I’d scoffed at first, dismissing washing feet as a weird idea for our revered Teacher to implement. Once I realised it was a sign of being united with Him, why I wanted to Him to wash so much more, of coursesilly, wholehearted, young fool that I was! Now I’m amazed how blind I was to this act of sublime humility, little knowing just how much it would mean to me, and all it implied about God’s surrendered, sacrificial love.

I knew nothing of holy servanthood, whereby the path to the cross would be paved with stepping stones of love. I was ignorant of my own supreme arrogance in assuming I would remain loyal to the end and how, before many hours had passed, I would reveal myself to be a craven coward denying all association to my Lord.

These things still make me hang my head in shame. It’s a wonder and glorious act of grace that Jesus chose to reinstate me. Not only that, I gained a commission and a passion to live for Him to my own dying days, finally becoming a man who could be courageous.

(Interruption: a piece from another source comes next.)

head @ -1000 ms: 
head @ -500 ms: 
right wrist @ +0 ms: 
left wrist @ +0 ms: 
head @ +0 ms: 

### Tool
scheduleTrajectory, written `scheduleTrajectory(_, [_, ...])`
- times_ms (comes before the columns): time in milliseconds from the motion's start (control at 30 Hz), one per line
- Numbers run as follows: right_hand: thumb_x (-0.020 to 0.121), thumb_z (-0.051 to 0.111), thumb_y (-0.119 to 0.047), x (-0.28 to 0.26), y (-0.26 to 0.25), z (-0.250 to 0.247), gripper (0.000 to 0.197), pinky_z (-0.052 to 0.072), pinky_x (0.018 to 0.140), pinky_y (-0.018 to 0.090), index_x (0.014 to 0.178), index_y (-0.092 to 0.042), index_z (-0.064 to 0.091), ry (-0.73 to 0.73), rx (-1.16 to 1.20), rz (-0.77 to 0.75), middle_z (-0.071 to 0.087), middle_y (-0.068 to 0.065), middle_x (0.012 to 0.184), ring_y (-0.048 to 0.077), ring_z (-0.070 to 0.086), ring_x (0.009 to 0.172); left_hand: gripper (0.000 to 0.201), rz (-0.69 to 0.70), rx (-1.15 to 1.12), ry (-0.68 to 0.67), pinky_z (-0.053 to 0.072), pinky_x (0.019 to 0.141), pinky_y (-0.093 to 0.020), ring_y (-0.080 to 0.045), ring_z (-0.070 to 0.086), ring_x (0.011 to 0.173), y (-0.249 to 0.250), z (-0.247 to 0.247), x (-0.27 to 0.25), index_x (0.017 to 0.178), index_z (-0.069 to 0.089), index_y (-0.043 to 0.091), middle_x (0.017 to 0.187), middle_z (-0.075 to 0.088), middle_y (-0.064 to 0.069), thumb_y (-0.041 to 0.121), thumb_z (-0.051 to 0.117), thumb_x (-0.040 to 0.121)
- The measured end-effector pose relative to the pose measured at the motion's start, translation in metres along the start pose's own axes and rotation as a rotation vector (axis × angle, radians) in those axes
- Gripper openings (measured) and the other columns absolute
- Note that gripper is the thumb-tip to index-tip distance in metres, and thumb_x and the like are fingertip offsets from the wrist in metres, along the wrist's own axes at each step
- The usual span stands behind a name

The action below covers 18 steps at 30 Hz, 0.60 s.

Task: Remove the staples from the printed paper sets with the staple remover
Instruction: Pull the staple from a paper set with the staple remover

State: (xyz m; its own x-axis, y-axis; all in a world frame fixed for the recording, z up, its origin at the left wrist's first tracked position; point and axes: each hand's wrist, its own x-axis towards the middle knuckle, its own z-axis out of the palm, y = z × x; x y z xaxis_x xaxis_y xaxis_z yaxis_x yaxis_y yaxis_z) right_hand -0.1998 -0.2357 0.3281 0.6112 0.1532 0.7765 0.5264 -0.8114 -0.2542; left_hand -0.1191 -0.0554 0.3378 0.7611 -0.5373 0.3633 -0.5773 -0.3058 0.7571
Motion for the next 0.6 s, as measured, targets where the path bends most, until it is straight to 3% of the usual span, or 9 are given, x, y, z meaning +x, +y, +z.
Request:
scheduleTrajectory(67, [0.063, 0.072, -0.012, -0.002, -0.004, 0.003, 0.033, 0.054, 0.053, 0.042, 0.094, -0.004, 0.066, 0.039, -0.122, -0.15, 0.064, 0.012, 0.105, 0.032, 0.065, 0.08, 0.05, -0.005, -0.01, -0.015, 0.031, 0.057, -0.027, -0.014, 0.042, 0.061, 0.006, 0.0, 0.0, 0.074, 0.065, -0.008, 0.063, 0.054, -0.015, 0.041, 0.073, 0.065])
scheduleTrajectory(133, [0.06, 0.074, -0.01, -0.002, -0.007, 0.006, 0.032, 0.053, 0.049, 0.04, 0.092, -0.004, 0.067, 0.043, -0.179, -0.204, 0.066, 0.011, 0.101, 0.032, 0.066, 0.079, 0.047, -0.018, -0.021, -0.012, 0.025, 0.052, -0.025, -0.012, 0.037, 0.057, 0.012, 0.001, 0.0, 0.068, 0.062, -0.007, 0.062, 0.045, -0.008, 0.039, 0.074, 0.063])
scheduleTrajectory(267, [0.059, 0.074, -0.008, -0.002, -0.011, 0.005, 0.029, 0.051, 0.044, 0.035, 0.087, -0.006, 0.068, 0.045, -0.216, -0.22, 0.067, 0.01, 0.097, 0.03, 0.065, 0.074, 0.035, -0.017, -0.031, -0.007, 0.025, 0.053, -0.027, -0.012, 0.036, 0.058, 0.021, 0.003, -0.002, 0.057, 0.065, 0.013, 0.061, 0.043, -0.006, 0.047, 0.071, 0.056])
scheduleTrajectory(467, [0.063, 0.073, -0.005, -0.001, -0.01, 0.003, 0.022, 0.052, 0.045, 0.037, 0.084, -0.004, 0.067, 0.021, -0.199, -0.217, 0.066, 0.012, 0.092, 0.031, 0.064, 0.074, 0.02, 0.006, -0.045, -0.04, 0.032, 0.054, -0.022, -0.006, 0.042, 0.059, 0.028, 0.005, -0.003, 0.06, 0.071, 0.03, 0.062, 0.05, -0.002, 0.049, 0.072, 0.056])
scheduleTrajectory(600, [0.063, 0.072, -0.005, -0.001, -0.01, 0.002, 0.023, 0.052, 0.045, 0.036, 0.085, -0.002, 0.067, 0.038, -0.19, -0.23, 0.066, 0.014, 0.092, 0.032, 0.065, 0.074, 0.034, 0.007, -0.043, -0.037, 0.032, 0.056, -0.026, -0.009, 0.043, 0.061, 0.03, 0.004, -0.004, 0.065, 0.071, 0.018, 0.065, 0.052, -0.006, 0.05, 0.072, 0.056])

We were sombre together that night, though we could barely comprehend what it would mean for Jesus to save us by dying an excruciating death on a cross. Our low mood was heightened by wondering which one of us would be capable of betraying Jesus, as He had suggestedan act so heinous we fearfully examined our hearts with a guilty conscience, aware of our own propensity for sin.

Later on, the bread and wine of our new covenant communion would take on special significance, reverberate with sacred awe and holy reverence, as we considered the beaten, bloodied, broken body of our Saviour crushed like pressed oil and grapes of wrath, made drink offering and manna bread for us, and all who would follow Him.

We would replay every moment of that last day and all that happened thereafter, cursing our own lack of awareness and culpability in contributing to putting Christ on the cross, while we wondered anew at God’s great, sacrificial gift to fallen humanity.

And as you know (for it’s a tale I’ve often told), extraordinary events followed hot on the heels of that night. Earth and heaven joined hands, were shaken to the core, with a tomb broken open by angelic means and the Lord Jesus Christ freed from death’s confines, raised for evermore.

Later, fearful, spineless disciples were turned into faith-filled, ardent apostles. But that’s a tale for another day. This is all you’re getting tonight, I’m afraid. Old Uncle Peter needs his rest. It’s time for sleep now. May your dreams be sweet, my friend.